Now, we’re doing that in synchronous zoom sessions with smaller, less intimidating breakout rooms and assigning students an activity to foster purposeful interaction. Later on in the program, when students get a chance to apply their learning through micro-work integrated learning projects, the trust they’ve built in the breakout rooms carries into the virtual workspace. In some programs, this has been so well received by students that we plan to carry on offering a completely online section in addition to our more traditional blended sections when it becomes safe to resume on campus programs.
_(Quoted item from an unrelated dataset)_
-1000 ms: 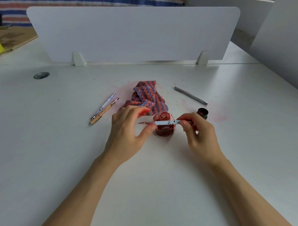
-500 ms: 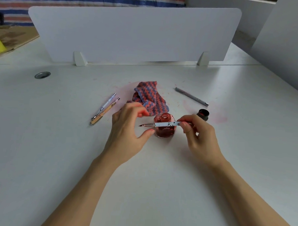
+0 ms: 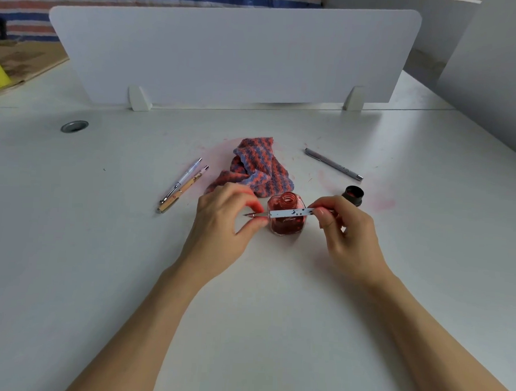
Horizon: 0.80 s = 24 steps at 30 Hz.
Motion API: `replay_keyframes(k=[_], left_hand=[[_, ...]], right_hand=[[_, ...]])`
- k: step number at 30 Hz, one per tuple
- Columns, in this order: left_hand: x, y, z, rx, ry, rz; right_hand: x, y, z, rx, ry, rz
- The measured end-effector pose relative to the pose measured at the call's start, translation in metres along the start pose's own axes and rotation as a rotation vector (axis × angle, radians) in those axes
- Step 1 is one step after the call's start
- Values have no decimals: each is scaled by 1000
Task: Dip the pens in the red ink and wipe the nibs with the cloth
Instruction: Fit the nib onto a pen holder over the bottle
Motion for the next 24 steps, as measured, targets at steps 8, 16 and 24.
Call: replay_keyframes(k=[8, 16, 24], left_hand=[[-1, 0, 0, -23, -4, -42], [-2, -3, 2, -78, -2, -9], [0, -3, 3, -127, 25, 51]], right_hand=[[2, 0, 0, -1, -2, 8], [0, 0, 1, 1, 5, 10], [0, 0, 1, 5, 4, 15]])
Point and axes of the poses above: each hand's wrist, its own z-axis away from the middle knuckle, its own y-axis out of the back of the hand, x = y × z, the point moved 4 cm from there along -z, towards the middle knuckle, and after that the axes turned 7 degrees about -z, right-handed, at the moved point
HMR: In the rush to move courses online in the spring, I think there was an emphasis on content rather than the process-oriented kinds of communication that are prevalent in face-to-face instruction as a result of informal discussions and questions. Online community development requires planning; it is more deliberate but can be achieved and very successfully at that. But it is not without challenges. According to Ruth Younie, “it’s harder to recognize the golden learning moments – and being able to shift to build on that moment – because sometimes the question just doesn’t come. I have had people tell me it takes too long to unmute, so they won’t ask a question”. Technology also provides challenges as some students do not have microphones or video, may be sharing computers or smart phones, have poor connectivity or might be uncomfortable using online tools. While technology lending programs have assisted with access, there are still some issues with connectivity.
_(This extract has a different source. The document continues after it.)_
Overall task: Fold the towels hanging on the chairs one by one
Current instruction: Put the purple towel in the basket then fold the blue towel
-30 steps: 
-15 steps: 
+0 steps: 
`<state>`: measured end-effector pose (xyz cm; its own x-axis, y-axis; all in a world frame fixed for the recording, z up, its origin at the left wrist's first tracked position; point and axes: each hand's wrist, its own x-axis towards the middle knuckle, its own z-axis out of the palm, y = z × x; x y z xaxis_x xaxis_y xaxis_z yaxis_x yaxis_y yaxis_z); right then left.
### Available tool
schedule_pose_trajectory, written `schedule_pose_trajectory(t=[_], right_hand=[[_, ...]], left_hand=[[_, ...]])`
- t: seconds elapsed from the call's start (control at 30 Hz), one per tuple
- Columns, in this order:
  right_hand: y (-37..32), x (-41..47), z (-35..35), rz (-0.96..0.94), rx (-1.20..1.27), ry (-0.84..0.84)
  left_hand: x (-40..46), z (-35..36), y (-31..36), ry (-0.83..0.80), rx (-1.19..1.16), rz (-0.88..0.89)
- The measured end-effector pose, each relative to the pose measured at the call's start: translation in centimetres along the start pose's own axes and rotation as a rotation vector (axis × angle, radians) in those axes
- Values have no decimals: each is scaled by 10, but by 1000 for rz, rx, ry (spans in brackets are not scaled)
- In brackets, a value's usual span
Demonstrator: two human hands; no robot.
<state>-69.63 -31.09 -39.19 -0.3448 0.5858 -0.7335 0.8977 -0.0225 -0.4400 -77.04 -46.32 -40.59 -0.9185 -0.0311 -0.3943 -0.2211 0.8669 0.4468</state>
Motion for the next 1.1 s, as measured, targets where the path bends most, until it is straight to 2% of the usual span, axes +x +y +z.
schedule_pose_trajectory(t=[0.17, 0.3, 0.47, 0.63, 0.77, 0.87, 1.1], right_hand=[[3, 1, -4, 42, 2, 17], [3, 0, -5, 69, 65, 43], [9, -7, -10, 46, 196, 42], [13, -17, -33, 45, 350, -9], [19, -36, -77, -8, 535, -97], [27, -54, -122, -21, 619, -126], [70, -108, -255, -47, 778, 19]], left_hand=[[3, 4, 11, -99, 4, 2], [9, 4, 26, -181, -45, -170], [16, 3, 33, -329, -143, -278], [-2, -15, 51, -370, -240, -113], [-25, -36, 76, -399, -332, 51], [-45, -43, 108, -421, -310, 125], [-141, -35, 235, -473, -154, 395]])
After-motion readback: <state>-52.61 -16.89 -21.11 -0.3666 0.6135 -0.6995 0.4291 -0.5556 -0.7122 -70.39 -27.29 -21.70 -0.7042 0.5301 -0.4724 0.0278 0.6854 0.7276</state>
CBC: Take a collaborative approach with your community. Listen to your instructors and support them as they tackle this new way of teaching. Listen to your students as they tackle this new way of learning. Students will give you very useful feedback if they trust that you will consider it and act on their advice. Most of all, be thoughtful and deliberate in your efforts to create communities in the online environment but be ready to adapt your approach to support each class’s nuances.
HMR: One of my instructors shared the following suggestions. You want to start with an energizer or ice breaker. You need to be able to evaluate everyone’s comfort level and experience with online tools. Also, ask a lot of questions. This will get people talking and make them more comfortable. Another suggestion is to tell simple, family-friendly jokes. Use visual images or logic puzzles that the students have to solve. Encourage others to tell jokes
You also want to make sure you’re taking short stretch breaks. Make the students stand up and stretch, whether they are in a classroom or at a computer. Keep your video on (technology permitting) to let them see your face. Use breakout groups. Jump into the breakout groups and check on how everyone is doing. Try to build the same breakout groups for multiple questions/exercises. More time-consuming for you but better for the students.
Most importantly, get comfortable. Get very, very comfortable and confident with the technology. Don’t let it be a barrier! I’ve been in settings where the facilitator got mad at the computer. It was more than distracting–it was a shutdown for me. Use the polling function, have students write on the virtual whiteboard, and most importantly, have fun.
This interview was edited for length and clarity.